Allein durch Gnade; allein die Schrift; das Abendmahl in beiderlei Gestalt; das Priestertum aller Gläubigen; der Appell an die weltliche Macht, die Ordnung der geistlichen wiederherzustellen: das sind die fünf Wahrzeichen der Lutherschen Reformation. Doch Luther hat keines davon erfunden. Sie waren allesamt schon vorher da. Ihn selbst störte das nicht. Er verstand sich nicht als Erfinder. Patentamt und Urheberrecht waren keine Kategorien seiner Epoche. Um so größer ist das Ärgernis für Lutheraner. Der reformatorische Durchbruch soll nicht die originäre Tat eines religiösen Genies, sondern mit lauter fremden Federn geschmückt gewesen sein? Wie wehrt man sich dagegen? Ganz einfach. Jene kühnen Geister, die längst Einsichten hatten, zu denen dann auch Luther kam, erklärt man zu seinen Vorläufern. Sie sollen für ihn etwas ähnliches gewesen sein wie Johannes der Täufer für Jesus: Wegbereiter. So hatte schon das Markusevangelium die Dinge gedreht.
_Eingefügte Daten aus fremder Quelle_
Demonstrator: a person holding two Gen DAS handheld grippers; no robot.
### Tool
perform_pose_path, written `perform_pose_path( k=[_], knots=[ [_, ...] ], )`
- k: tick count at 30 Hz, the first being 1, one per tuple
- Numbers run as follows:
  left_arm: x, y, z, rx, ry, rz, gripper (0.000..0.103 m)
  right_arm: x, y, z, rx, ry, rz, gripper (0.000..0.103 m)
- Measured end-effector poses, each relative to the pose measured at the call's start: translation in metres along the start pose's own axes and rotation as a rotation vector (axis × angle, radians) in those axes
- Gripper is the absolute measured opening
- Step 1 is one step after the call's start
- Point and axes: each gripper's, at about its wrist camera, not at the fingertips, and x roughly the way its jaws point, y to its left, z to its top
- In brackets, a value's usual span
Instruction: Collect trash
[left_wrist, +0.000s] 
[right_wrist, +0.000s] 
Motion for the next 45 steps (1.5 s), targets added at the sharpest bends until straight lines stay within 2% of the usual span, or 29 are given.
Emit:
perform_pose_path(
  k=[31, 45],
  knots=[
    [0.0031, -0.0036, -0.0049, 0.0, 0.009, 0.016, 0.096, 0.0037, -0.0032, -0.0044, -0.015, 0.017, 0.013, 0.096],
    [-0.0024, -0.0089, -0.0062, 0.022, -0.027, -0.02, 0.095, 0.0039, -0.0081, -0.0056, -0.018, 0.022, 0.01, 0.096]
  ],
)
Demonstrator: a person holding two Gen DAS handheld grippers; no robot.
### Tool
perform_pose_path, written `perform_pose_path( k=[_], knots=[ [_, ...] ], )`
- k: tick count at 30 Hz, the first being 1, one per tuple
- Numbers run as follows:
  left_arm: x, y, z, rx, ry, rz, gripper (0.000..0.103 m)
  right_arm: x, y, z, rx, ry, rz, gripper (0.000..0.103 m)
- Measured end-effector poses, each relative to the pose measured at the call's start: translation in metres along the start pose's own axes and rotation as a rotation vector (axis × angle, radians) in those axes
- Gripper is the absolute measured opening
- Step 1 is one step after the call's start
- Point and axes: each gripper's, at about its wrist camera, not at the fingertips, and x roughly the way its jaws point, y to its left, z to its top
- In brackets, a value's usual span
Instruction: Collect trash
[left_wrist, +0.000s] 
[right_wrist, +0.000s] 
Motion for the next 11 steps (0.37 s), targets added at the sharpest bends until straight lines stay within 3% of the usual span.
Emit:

Jener Bußprediger und Täufer, dessen Jünger der historische Jesus gewesen war und von dem er sich, wie alle andern, »zur Vergebung der Sünden« in den Jordan hatte tauchen lassen, wird zu Jesu Herold umgedeutet, der nichts im Sinne hatte als ihn anzukündigen und auf ihn vorzubereiten. »Es ist eine Stimme eines Predigers in der Wüste: Bereitet den Weg des Herrn, macht seine Steige richtig.«14

Ähnlich nimmt die lutheranische Weltsicht die gegen den mittelalterlichen Klerus gerichteten Armutsbewegungen, die radikalen Vertreter der deutschen Mystik und die Reformatoren Englands und Böhmens wahr: als Herolde, die den Weg Luthers bereitet haben. So kühn und bahnbrechend sie sich auch geäußert haben mögen – sie haben lediglich anklingen lassen, was erst ihm auszuführen vorbehalten war. Wie aber, wenn es gerade umgekehrt wäre: daß sie die eigentlichen Bahnbrecher waren und dafür in vielen Fällen mit Verfolgung und Tod bezahlten, während Luther nur als ein später Nachfahre und Nutznießer ihres Martyriums, sozusagen als »ungebratener Lorenz«15, das ungeheure Glück hatte, bereits geebnete Wege gehen zu dürfen, Gedanken, an die sich die Zeitgenossen in einem gewissen Maße gewöhnt hatten, lediglich mit neuem Nachdruck formulieren zu können, und eine überaus günstige historische Konstellation vorzufinden, in der sie schließlich zündeten? Wyclif und Hus als die authentischen Reformatoren, Luther als ihr Megaphon? Undenkbar fürs Luthertum. Es kann Reformation gar nicht anders als in den Koordinaten der Wegbereiter-Theorie wahrnehmen. Ja, diese Theorie ist weit über das konfessionelle Luthertum hinaus wirksam geworden. Das Mittelalter, die Neuzeit, die Reformation als Scheide zwischen beiden und Luther als der Reformator: ohne dieses Begriffskonstrukt kann man sich im Geschichtsepochendiskurs überhaupt nicht mehr verständlich machen. Die Umbrüche im Jahrhundert vor Luther sind damit automatisch als vorreformatorisch definiert. Sie werden von einer Grundeinstellung aus wahrgenommen, die Walter Benjamin als »Einfühlung in den Sieger«16 bezeichnet hat. Die »eigentliche« Reformation ist erst die, die sich durchgesetzt hat. The winner takes it all.